- DATA EXCERPT
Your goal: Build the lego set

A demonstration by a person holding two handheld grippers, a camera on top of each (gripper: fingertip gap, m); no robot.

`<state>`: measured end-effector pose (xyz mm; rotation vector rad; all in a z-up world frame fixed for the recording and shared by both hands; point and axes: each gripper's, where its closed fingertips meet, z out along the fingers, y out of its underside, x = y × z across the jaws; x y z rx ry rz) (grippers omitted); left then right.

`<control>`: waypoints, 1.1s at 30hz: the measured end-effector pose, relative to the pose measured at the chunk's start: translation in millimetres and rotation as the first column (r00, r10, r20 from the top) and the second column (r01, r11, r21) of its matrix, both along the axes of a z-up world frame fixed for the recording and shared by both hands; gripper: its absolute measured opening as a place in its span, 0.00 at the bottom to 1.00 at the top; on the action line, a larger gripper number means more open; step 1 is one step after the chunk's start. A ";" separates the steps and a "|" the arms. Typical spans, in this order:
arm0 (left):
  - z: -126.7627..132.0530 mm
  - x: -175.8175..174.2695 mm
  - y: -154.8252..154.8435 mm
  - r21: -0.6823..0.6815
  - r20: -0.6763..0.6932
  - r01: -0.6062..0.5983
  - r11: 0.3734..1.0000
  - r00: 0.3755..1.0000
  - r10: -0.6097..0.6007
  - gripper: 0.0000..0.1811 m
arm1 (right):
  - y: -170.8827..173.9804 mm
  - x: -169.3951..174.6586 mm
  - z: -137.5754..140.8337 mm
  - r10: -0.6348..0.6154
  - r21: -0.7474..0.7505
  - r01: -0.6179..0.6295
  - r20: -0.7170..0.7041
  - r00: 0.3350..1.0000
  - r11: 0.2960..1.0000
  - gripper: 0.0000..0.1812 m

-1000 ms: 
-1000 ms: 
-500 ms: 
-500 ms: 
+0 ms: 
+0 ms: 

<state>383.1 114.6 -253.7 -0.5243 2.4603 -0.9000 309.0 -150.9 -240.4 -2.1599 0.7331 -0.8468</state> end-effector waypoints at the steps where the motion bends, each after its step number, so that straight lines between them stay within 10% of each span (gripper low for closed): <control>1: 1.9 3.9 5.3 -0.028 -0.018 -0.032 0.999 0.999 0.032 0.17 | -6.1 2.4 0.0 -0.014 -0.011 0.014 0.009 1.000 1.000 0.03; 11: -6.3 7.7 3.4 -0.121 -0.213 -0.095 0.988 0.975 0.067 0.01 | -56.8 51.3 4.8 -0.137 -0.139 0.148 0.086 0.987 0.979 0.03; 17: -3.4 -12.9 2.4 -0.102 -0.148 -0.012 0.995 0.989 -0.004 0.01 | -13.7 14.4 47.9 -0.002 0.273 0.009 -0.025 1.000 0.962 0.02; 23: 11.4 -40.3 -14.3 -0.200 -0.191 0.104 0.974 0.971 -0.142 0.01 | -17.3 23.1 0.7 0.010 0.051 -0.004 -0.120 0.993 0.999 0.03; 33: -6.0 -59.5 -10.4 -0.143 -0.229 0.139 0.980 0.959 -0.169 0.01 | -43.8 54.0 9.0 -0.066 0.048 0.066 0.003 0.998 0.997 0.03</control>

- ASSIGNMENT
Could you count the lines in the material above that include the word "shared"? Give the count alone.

- RESPONSE BOX
2